* Assignment *
Reproduce exactly, with no other output, every line of the data below from the line containing "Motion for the" to the end, inclusive.

* Dataset content *
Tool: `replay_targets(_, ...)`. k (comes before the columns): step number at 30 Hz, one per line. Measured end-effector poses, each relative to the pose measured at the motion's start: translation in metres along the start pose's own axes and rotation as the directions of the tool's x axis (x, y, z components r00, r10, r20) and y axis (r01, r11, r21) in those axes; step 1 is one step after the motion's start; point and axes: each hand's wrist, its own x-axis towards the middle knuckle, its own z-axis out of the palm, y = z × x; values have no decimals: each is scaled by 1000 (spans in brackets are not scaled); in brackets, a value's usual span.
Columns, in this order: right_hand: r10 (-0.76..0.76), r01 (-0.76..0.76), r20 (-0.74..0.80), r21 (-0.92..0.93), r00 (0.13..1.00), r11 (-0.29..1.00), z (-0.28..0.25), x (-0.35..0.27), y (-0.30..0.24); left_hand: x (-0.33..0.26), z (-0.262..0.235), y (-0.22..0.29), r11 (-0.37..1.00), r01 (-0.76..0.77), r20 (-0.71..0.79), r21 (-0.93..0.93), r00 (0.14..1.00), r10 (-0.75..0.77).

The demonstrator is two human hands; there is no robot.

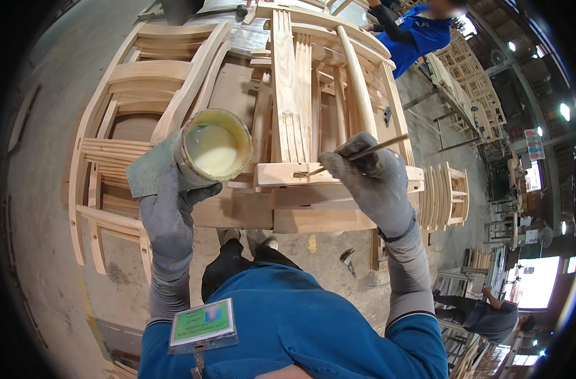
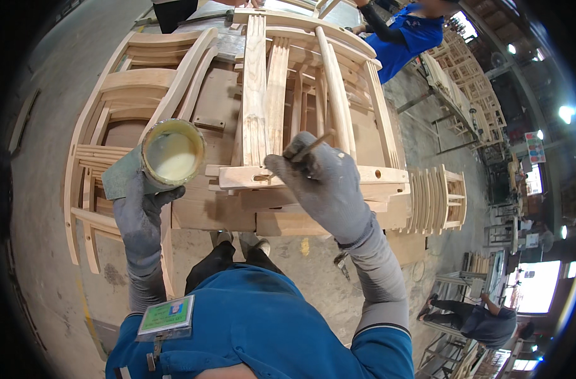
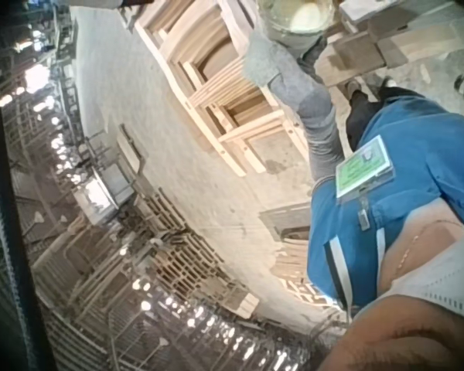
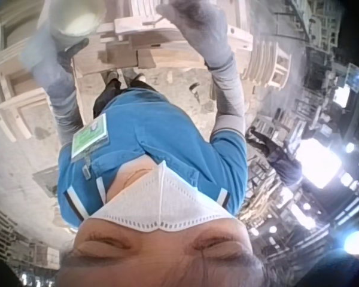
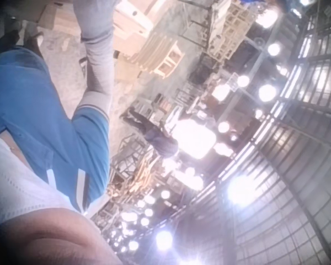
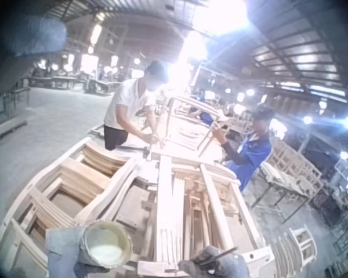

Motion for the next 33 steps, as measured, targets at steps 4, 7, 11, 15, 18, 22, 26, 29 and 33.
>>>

* Answer space *
Motion for the next 33 steps, as measured, targets at steps 4, 7, 11, 15, 18, 22, 26, 29 and 33.
>>>

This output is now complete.